Speaking of Limited, almost all design playtesting is Limited playtesting. We're very interested in how the set and the block it inhabits feel. Is it fun? Is the set evoking the proper mood? Do the factions have the right personalities? Limited exposes players to the largest number of cards, especially common cards, which are the most important cards from a design perspective. As Mark stressed during the Designer Search, "if your theme doesn't appear at common, it isn't your theme."

Magic is a game that no one can ever master. It's a game with over 12,000 pieces, all of which interact with each other, and hundreds more pieces are added every three months. The practice of playing the game is always evolving, and the practice of designing the game is likewise evolving. The work that goes on at Wizards of the Coast is fun, challenging, and stimulating. And the people who work here... Did I mention that everyone I work with is brilliant? I'm still amazed, after over six months, at the diversity of different personalities, all shockingly intelligent in their own ways, that work in Magic R&D. I feel very privileged to work with them.
Scott Van Essen, left, and Ethan Fleischer, right, tower over Mark Rosewater and Shawn Main.

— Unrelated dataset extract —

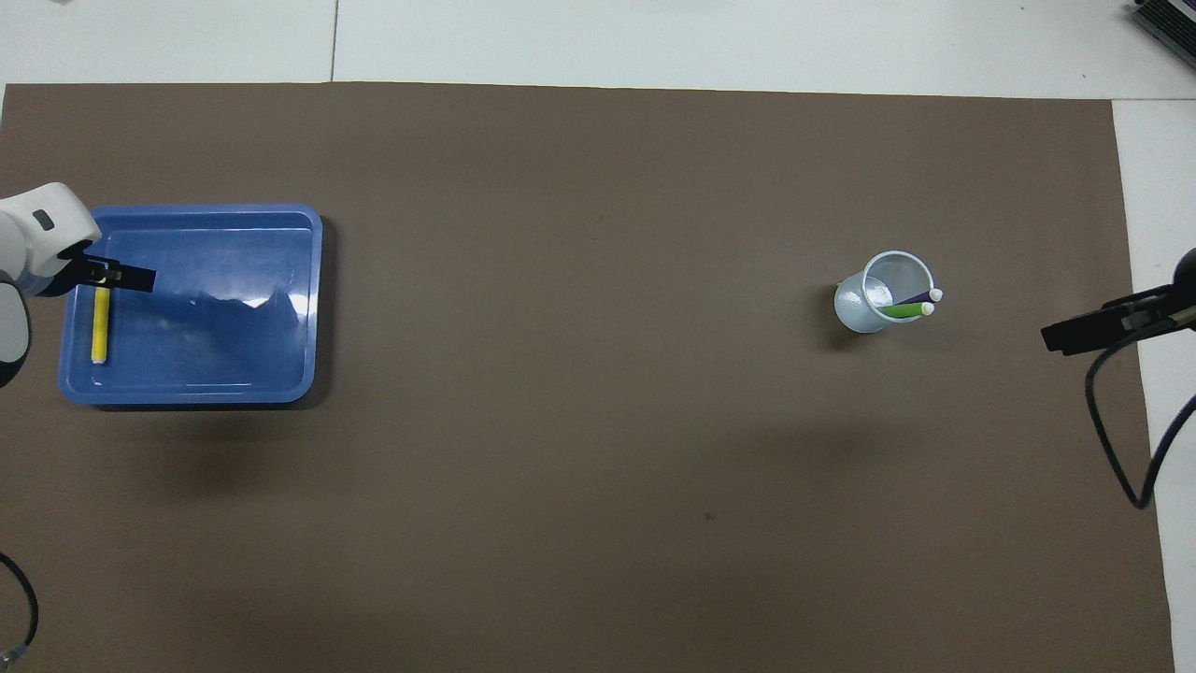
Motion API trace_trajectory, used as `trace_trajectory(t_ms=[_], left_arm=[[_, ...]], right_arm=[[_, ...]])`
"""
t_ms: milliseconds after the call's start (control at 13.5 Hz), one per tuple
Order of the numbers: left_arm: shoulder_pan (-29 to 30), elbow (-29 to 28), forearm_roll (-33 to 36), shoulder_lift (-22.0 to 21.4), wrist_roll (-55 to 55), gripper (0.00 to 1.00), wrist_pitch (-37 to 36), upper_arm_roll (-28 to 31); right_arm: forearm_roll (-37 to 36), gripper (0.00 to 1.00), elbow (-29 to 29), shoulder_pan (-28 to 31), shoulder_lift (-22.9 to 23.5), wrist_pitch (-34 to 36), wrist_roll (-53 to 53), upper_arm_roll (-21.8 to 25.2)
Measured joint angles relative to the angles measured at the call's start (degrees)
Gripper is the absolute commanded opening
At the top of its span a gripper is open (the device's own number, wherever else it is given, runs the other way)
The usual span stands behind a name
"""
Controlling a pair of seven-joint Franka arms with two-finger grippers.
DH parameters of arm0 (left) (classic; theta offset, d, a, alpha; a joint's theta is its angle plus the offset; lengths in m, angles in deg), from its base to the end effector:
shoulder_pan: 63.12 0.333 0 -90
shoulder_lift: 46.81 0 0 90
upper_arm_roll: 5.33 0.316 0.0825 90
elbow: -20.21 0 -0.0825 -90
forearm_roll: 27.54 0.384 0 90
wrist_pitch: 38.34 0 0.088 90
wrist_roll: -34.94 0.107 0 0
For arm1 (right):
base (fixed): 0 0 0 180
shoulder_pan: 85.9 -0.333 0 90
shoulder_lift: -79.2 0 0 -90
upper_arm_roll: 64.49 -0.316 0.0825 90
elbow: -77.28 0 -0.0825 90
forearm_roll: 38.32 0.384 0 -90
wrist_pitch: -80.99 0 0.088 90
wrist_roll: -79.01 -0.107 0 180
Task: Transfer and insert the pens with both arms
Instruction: 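Lower the left gripper onto the yellow pen in the tray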
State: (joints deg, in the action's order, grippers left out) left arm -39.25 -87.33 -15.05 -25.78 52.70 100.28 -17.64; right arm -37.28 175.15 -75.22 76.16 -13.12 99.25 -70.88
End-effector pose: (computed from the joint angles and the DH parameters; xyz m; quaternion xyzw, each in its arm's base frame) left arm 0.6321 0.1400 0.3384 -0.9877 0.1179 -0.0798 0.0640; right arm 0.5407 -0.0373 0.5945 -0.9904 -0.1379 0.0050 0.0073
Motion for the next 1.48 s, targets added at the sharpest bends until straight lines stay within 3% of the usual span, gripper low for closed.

Several participants in GDS2 are now working here and participating in Magic design in various capacities because they recognized the same opportunity that I did. Others took a longer road, by writing articles and inventing innovative ways to play the game, by excelling in competitive Magic, or by joining Wizards in other departments and then proving their worth in the field of design. Stay alert for opportunities to do what you love. Sometimes a leap of faith will be required—I moved my wife and kids up here before I found out if there would be a position for me after the initial six months—but that leap is well worth taking. You only live once, right? And you'll never achieve greatness, in design or in life, without taking a few risks and leaving your comfort zone.